Ce roman est découpé en deux parties, deux univers, qui s’alternent : il y a le journal intime d’un jeune virtuose du violon qui souffre d’un blocage qui l’empêche de jouer et qui, sur les conseils de son psychiatre, essaie de « débloquer » sa mémoire en creusant son passé.

D’autre part, on suit des personnages qui semblent sans histoires jusqu’à ce qu’une femme se fasse assassiner -écrasée à plusieurs reprises par une voiture. Sa vie semble assez mystérieuse. On découvre que c’est la mère du violoniste. L’enquête est menée sans que les policiers aient accès aux informations du journal intime.

Au fur et à mesure de l’enquête des policiers et de la lecture des souvenirs traumatisants qui reviennent au jeune homme dans son journal, on en apprend plus sur une famille qui 20 ans auparavant avait déjà été confrontée à un crime. On suit également la vie privée des policiers. Le fait que ce soient des personnages récurrents de Elizabeth George ne gêne pas du tout la lecture.

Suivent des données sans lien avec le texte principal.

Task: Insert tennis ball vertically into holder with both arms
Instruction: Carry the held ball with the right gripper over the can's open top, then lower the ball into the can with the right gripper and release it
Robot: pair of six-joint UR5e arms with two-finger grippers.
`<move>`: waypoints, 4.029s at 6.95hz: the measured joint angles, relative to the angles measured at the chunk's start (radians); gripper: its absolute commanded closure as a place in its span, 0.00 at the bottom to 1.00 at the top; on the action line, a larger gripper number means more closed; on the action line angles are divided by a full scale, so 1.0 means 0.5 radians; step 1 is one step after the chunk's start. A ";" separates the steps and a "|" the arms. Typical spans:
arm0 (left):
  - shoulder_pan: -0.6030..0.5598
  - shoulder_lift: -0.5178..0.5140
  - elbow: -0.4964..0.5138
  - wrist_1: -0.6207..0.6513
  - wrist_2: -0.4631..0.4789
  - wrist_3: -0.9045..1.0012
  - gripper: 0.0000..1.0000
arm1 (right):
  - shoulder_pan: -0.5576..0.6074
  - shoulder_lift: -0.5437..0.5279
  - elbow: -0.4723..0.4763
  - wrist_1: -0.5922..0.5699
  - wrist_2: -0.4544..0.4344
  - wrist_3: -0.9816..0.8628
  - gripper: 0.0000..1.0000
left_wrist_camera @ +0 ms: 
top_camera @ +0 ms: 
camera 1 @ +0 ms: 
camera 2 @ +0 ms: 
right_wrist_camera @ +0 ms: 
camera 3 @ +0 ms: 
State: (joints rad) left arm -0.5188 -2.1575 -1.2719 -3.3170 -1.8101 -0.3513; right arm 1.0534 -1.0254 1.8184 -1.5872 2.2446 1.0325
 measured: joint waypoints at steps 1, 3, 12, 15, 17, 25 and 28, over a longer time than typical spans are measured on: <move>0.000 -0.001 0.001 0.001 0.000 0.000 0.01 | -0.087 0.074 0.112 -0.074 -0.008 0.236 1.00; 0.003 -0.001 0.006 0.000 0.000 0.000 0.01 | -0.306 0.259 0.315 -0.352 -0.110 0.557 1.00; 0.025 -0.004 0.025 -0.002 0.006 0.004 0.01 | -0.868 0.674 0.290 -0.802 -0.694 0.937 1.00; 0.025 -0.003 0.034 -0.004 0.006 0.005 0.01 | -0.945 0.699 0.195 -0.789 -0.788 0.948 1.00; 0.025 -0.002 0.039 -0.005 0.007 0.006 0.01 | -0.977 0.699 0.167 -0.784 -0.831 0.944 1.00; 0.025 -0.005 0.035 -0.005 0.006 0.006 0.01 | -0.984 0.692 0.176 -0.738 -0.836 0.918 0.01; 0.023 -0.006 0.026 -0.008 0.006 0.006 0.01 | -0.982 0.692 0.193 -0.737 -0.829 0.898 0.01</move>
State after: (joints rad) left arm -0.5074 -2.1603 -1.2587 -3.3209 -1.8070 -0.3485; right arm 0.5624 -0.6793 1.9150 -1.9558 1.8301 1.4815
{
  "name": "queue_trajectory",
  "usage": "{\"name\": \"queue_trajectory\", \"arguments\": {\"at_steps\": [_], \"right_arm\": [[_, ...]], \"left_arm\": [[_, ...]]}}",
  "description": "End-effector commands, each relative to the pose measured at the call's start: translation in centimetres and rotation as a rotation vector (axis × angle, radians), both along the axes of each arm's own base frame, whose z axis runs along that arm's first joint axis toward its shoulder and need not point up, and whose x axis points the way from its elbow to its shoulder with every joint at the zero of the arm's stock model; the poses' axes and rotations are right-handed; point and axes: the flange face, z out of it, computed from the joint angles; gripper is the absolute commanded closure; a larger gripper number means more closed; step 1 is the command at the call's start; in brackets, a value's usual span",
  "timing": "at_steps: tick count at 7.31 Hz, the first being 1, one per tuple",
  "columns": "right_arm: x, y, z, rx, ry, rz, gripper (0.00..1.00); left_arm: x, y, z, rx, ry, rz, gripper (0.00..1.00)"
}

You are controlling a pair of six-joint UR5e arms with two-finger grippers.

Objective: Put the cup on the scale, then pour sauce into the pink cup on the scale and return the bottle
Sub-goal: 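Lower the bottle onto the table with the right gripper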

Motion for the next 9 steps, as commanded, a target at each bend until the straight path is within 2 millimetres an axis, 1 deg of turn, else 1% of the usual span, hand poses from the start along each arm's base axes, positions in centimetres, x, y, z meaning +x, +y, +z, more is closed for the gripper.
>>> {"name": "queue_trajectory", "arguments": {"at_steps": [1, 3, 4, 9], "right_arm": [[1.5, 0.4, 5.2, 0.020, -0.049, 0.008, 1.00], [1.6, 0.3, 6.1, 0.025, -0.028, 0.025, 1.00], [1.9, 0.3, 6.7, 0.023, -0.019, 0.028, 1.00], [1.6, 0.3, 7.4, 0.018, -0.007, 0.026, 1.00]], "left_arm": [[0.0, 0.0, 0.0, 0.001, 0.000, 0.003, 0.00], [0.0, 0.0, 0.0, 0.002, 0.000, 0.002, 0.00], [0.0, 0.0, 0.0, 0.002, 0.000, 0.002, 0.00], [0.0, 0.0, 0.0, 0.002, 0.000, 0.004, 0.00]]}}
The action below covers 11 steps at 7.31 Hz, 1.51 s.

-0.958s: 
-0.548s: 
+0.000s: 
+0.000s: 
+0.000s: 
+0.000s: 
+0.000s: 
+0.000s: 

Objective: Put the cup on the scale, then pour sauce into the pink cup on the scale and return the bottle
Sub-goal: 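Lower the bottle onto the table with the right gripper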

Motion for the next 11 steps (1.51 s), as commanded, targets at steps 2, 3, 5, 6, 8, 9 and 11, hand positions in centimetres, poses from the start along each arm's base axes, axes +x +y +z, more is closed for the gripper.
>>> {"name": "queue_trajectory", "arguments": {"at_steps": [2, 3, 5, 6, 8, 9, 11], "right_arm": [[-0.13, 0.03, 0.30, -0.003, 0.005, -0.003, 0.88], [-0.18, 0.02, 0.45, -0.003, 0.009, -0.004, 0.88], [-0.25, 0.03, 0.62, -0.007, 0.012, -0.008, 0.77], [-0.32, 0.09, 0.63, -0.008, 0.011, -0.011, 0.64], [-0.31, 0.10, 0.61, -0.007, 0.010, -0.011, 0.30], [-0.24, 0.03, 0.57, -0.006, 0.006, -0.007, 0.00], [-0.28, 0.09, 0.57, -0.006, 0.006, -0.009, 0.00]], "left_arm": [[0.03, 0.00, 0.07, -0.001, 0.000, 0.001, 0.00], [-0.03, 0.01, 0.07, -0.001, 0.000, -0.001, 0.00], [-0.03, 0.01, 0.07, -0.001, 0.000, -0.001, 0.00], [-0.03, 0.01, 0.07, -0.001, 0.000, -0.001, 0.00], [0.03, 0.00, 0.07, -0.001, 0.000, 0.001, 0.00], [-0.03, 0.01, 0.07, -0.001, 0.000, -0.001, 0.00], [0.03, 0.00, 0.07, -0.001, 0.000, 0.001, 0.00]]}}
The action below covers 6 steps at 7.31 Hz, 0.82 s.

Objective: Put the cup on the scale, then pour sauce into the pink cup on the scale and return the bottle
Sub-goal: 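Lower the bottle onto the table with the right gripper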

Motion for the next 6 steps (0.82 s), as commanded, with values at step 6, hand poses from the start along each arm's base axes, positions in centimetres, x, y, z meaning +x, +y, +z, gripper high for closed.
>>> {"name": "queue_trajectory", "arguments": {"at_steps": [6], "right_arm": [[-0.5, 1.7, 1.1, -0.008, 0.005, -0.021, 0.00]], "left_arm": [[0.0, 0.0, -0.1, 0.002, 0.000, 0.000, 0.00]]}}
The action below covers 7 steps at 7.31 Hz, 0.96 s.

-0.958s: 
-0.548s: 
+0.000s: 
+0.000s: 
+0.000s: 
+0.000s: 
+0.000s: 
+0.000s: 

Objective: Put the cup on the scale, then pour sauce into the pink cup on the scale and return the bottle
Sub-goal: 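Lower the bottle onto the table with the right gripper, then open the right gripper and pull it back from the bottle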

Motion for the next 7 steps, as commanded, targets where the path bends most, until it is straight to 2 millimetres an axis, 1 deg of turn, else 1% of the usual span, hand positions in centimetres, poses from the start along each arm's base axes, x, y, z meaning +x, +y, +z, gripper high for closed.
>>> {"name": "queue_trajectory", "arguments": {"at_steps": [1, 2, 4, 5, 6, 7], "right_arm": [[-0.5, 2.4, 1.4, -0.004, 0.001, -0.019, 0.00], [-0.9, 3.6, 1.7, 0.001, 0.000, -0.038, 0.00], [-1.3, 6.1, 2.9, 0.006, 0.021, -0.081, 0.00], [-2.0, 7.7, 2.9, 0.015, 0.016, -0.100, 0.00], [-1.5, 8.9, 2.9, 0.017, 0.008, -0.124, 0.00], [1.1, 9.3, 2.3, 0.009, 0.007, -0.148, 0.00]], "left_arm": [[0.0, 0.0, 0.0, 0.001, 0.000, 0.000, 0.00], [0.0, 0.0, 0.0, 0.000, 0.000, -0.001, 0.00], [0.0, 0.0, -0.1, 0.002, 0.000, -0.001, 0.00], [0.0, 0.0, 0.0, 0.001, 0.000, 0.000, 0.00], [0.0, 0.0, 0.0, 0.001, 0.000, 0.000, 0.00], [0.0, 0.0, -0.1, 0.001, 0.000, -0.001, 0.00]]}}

C’est un gros pavé de 800 pages (écrit petit) mais je n’arrivais pas à le lâcher! On découvre beaucoup de choses petit à petit, on est amené sur des tas de pistes. On fouille le présent et le passé de nombreux personnages. On creuse aussi l’inconscient en voyant remonter les souvenirs refoulés de Gideon, le jeune musicien, on voit son traumatisme : la dimension psychologique est très intéressante.